Hello all you folks out there. It has been awhile since I have posted anything. Of course a ton of stuff has happened. We inherited a new dog, her name is Doughnut. She is adorable and very well behaved thanks to my sister Zoe. Poor Zoe. She was heartbroken about giving up the dog, but for the well being of her marriage she gave her to us. Chad is in love and so is Doughnut. It is actually very sweet. He calls her sweetheart and snuggle her. I find this remarkable since he never really was an "animal" person. We now have a cat and a dog, both girls. He is becoming more and more outnumbered. Ha!

Today is Halloween. I have never been a fan. I was raised believing that it was the devil's holiday. I don't believe that but still not my favorite. As a child we only dressed up once that I remember and it was for some parade. We were gypsies. I think it may have had something to do with being in Brownies and Girl Scouts. I will have to ask Sunshine, she might remember. I do like to carve pumpkins. I never carved one as a kid, but I am pretty good at it as an adult. Halloween still has a bad connotation. I think this is in my head. I've created this feeling for myself related to a very traumatic event in my life.
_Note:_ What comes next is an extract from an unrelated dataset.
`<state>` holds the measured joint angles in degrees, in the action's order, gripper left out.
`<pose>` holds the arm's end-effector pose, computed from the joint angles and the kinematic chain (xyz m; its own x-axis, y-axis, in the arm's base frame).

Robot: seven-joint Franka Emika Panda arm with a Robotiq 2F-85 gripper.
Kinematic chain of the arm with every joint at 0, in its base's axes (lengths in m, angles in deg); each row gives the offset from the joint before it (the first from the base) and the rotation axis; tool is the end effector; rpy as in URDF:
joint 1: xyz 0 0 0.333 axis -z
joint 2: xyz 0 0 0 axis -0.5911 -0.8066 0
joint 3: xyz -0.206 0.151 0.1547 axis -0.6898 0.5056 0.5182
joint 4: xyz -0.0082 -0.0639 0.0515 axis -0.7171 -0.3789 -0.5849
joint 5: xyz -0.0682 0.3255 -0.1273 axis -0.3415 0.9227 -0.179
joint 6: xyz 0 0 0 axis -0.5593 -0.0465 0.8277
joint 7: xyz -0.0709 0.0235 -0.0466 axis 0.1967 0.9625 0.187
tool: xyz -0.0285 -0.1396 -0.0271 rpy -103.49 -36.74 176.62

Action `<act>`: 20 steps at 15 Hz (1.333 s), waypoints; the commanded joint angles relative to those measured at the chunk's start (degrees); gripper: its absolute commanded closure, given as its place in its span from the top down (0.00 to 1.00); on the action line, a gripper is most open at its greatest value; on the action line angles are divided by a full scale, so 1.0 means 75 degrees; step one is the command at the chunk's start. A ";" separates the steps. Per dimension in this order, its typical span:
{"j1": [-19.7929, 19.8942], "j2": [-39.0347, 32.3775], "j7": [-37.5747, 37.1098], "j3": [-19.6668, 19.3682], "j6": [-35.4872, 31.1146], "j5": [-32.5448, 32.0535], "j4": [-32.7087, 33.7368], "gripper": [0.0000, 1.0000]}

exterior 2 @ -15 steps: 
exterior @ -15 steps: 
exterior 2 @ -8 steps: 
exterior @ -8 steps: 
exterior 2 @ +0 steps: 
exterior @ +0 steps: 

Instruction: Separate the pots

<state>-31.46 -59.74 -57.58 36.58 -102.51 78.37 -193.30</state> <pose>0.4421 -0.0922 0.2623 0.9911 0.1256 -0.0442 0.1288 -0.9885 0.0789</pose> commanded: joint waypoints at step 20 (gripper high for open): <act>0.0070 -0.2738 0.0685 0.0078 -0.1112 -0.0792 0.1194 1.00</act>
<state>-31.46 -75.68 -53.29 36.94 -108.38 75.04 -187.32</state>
Sometimes I think I enjoy linking this trauma to events, like Halloween. I know I'm being vague. Someday maybe I will write about it and link all of the events to the trauma-who knows. It's one of those "magical thinking" things. Has anyone read that book? The Year of Magical Thinking by Joan Didion. It is a very interesting book. It talks about "magical thinking", you know when you create cause and effect relationships in your head that aren't actually based in reality. I think it is a female thing. Anyway I think I have a copy somewhere. Maybe I should re-visit it.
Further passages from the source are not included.